Saturday 17 January 2015

Professional Effectiveness


Effectiveness has many contributory factors - process, skill, commitment, motivation to name a few.

Process is an area I think we take for granted and often ignore. Its perhaps too easy to muddle through until we find there's a more effective way of doing what ever we're doing.

This statement equally applies to business as it does pleasure. Whether purchasing or cooking, training or exercising, public speaking or driving there's a most effective way of doing it, and there's many sub optimal ways of doing it. 

The challenge is knowing the difference between effectiveness and suboptimal ways? 

Of the list above I'd suggest there's only one where a large majority of people understand that they don't know enough to muddle through and take lessons - driving. For all the other skills listed many muddle through believing that's enough whether they're purchasing, cooking, training, exercising or public speaking. 

Of course muddling though is ok unless you're getting paid to do it and then effectiveness at the skill is what being a professional is all about. Every one of the professions above has a multitude of processes and best ways of doing things that attending training or having a coach can help you develop.

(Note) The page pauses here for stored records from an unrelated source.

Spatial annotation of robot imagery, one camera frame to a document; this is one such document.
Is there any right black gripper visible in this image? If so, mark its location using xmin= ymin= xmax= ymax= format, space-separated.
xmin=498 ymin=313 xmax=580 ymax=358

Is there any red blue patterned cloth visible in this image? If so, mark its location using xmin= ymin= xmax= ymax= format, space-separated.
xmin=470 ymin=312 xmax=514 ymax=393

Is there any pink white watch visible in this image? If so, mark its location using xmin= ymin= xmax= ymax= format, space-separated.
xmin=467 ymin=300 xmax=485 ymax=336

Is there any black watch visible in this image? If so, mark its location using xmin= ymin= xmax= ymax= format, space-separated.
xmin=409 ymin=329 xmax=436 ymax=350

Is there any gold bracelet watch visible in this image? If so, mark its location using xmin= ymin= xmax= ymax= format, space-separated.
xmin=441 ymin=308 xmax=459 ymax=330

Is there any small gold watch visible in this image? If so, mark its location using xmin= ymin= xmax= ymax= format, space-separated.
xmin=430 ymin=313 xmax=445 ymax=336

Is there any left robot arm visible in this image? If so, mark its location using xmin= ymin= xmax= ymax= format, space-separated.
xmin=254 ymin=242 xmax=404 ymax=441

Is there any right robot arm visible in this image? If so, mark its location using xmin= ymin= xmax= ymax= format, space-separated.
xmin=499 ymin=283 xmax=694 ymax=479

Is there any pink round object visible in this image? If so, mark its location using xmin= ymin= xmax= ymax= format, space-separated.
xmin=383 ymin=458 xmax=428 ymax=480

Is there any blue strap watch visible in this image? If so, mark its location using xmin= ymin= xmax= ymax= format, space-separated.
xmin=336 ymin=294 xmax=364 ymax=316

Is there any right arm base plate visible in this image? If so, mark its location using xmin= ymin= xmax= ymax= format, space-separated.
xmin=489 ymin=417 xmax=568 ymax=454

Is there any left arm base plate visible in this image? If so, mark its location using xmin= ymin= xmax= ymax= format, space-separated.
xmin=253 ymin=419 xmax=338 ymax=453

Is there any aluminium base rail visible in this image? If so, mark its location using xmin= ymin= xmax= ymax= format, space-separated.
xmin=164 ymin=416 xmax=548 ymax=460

Cooking is one profession that has done so much to ensure everyone understands there's more to it than we first thought - Masterchef, The Great British Bake Off and the multitude of other cooking shows have seen to that.

Procurement still suffers from the opposite. Everyone personally buys for themselves and therefore many assume when paid to do it by their organising that muddling through is ok. I don't mean the members of the procurement department, who have generally undertaken some form of training, I mean all the others who get involved in purchasing - others in an organisation who think procurement:
  • Is just about getting three quotes
  • Makes decisions based on only lowest price
  • Involves shouting at and bullying suppliers
  • Can easily and retrospectively renege on a contract especially on payment terms (directed at finance and leadership teams)
  • Isn't a profession and anyone can do it
It's the one challenge procurement as a profession has failed to address. How to ensure those making procurement decisions are sufficiently trained or supported by those who have been.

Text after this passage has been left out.